Instructions for the task =
Report each line of the records below that uses the word "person".

Data records =
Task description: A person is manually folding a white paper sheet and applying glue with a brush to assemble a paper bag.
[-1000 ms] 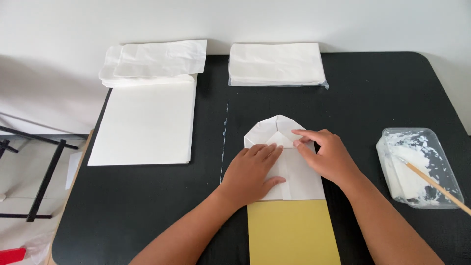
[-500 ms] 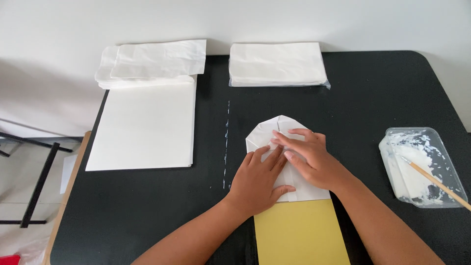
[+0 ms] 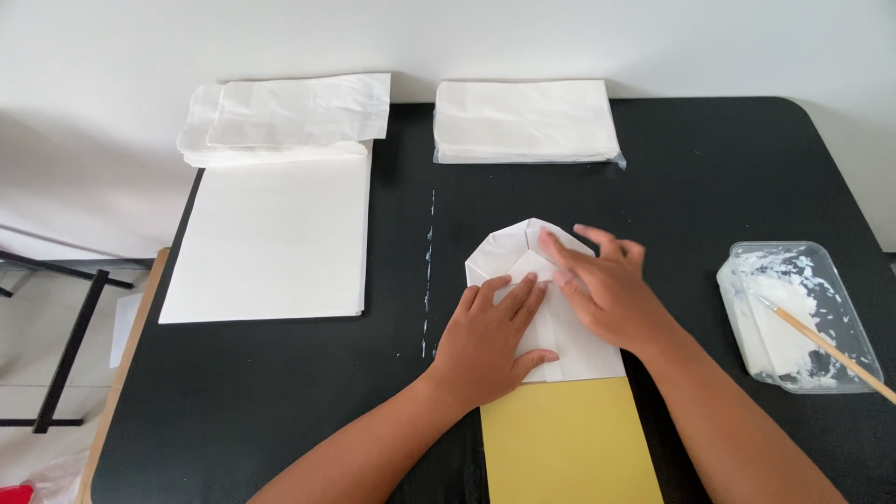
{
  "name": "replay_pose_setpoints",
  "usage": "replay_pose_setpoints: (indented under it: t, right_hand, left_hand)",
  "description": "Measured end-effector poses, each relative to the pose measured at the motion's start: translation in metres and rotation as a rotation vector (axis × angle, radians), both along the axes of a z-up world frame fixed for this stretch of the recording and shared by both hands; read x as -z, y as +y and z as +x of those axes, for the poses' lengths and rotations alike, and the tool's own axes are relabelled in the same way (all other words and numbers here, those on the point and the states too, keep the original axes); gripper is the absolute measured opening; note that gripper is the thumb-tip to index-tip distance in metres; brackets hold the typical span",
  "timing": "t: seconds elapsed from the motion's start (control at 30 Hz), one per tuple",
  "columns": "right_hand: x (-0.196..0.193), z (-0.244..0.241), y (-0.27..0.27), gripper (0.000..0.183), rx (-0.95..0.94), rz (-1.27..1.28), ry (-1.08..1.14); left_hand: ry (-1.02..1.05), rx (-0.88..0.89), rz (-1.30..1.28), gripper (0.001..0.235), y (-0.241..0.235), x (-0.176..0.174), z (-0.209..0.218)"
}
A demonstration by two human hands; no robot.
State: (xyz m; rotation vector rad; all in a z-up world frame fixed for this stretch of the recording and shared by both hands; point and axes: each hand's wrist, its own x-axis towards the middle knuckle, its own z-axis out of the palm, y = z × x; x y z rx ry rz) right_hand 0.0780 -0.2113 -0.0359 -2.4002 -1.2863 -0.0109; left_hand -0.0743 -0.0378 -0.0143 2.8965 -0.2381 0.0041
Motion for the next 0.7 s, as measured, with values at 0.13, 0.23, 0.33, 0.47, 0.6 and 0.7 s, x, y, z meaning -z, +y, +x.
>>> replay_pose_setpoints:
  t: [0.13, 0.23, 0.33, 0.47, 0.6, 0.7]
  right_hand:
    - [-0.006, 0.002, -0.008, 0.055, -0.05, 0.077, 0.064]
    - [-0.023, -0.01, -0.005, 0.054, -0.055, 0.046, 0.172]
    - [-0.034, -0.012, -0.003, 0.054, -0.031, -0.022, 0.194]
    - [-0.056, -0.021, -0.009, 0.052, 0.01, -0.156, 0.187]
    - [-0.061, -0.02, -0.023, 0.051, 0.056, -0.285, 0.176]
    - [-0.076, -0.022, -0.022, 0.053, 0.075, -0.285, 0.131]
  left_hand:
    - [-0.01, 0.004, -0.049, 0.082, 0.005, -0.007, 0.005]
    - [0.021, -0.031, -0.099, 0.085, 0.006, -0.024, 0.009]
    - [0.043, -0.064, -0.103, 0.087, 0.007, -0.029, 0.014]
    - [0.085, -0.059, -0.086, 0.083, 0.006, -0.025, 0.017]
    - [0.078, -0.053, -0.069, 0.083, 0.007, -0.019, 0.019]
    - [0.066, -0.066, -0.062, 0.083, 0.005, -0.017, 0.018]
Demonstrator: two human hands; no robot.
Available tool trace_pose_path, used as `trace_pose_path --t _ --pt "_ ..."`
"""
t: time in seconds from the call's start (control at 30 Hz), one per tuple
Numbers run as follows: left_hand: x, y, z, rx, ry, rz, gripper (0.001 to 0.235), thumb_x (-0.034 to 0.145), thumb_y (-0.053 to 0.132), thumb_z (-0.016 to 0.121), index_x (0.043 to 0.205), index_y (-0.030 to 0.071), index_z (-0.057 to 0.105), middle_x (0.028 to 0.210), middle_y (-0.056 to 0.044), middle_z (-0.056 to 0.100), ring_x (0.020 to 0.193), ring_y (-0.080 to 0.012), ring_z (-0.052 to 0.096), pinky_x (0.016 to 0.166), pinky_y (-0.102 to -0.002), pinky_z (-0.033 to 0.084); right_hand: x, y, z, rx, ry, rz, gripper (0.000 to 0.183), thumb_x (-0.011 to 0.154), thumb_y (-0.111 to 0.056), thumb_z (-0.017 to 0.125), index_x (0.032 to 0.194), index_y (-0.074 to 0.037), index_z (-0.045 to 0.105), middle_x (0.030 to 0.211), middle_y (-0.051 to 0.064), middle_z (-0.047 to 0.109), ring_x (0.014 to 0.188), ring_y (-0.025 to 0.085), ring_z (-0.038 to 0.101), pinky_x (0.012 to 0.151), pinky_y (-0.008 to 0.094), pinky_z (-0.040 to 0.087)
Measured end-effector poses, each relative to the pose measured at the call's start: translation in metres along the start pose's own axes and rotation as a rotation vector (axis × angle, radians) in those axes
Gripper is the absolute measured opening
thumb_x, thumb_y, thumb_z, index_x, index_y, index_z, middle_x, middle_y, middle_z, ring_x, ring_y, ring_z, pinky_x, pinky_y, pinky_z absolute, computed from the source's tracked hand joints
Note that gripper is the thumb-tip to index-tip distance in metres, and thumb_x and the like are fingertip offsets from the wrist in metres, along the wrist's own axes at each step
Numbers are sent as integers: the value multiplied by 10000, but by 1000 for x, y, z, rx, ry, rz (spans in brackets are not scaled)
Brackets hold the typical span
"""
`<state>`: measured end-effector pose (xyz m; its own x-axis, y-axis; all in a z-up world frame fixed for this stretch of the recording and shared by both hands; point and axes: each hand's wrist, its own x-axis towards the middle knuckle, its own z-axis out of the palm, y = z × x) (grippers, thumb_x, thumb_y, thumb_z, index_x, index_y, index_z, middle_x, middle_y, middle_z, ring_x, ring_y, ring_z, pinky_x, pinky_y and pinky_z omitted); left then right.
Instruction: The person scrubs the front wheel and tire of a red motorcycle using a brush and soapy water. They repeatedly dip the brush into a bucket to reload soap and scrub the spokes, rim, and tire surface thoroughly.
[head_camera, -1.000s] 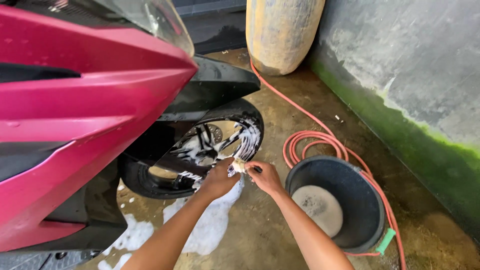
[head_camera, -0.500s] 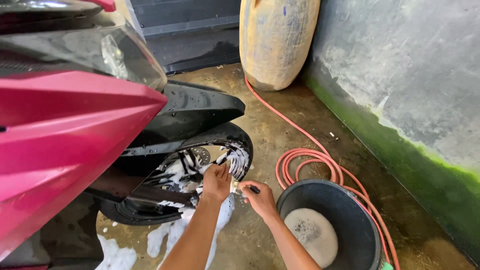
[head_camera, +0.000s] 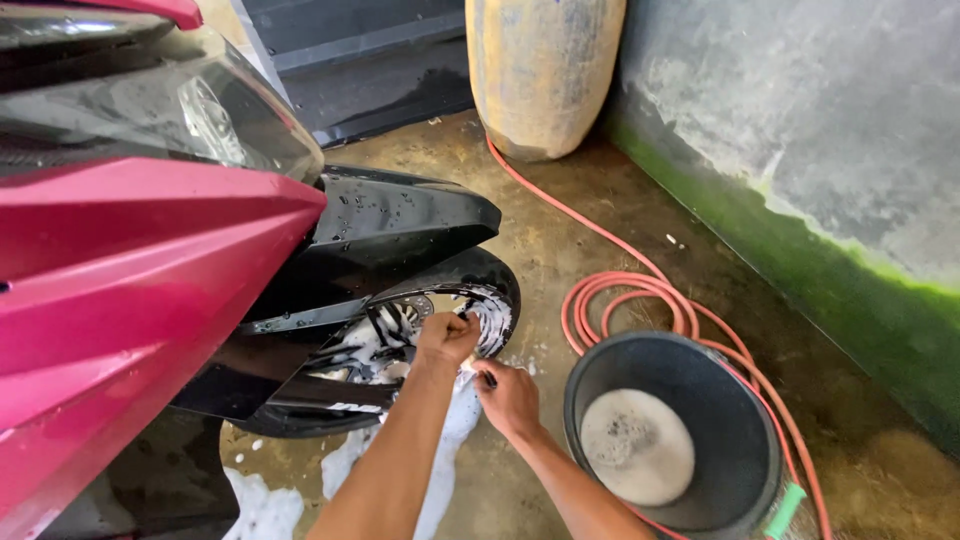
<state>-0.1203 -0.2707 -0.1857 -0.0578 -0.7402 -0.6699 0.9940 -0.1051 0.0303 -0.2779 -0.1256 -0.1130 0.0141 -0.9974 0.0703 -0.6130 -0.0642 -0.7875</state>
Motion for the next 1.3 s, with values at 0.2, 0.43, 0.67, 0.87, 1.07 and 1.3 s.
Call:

Task output =
Task description: A person is manually folding a white paper sheet and applying glue with a brush to assemble a paper bag.
Instruction: The person scrubs the front wheel and tire of a red motorcycle using a brush and soapy water. They repeatedly dip the brush into a bucket to reload soap and scrub the spokes, rim, and tire surface thoroughly.

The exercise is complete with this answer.